Health Check Primitives#
Health Check primitives represent compute node health checks. Health checks are used to define the script and related command to run, how often it runs, and what failure threshold should trigger reporting. If you are using the Auto Remediation Service (ARS), reported health check failures can trigger automated remediation workflows.
Health checks run on configured compute nodes at scheduled intervals to detect issues and report results back to the ClusterWareAI ™ head node. The health check API is used to create, modify, and view details about health check primitives and to set default values for health check fields, such as interval, timeout, and so on.

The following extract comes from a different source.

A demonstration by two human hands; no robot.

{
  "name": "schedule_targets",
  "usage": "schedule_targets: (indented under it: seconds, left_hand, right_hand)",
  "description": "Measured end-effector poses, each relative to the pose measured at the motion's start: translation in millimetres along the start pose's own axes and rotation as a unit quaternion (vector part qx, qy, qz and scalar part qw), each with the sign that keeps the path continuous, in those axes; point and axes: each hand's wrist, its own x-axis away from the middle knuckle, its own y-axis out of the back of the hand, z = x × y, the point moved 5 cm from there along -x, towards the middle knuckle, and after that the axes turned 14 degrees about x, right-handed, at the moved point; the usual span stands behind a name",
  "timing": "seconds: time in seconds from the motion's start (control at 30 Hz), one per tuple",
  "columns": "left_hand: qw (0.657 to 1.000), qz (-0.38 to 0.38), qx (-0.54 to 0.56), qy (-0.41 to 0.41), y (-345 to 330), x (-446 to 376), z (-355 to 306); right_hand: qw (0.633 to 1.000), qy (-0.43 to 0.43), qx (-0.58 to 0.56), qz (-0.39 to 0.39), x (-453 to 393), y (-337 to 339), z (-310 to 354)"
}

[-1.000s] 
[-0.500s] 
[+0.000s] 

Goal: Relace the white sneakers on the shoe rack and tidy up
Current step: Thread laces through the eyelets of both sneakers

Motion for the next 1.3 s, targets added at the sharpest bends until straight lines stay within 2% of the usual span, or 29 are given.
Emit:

When issuing requests, the UID field in the URL can be either the actual
UID of the primitive or the name of the primitive as given in the "name"
field.
Data Fields#
Health Check primitives have several fields:
name
Required: The name of the health check. Names must start with an
alphabet character, not a number.
description
Optional: A text description for the health check.
command
Required: The health check script command to run, including required
arguments.
labels
Optional: One or more labels used to associate the health check with
nodes. Compute nodes with matching labels in the _ars_checks reserved
attribute automatically run the check.
interval
Optional: How frequently the health check runs, in seconds. If unset, the
default value is used.
timeout
Optional: How long the health check is allowed to run before timing out,
in seconds. If unset, the default value is used.
fail_streak
Optional: The number of consecutive failures allowed before the failure
is reported. If unset, the default value is used.
fail_percentage
Optional: The percentage of recent runs that can fail before the failure
is reported. If unset, the default value is used.
Additional Endpoints#
In addition to the standard create, read, update, and delete operations described in Basic Operations, the health check API provides several additional endpoints:
GET /checks
Returns a list of all health checks.
GET /checks/default
Returns the default values for health check fields.
PATCH /checks/default
Update the default values for health check fields.
GET /checks/<node_id>
Returns the list of health checks assigned to a node. <node_id> can be a
node name, UID, or "CURRENT".
Example#
List all health checks:
curl -X GET https://head1.cluster.local/api/v1/checks \
-H "Authorization: Bearer <access_token>" -H "Content-Type: application/json"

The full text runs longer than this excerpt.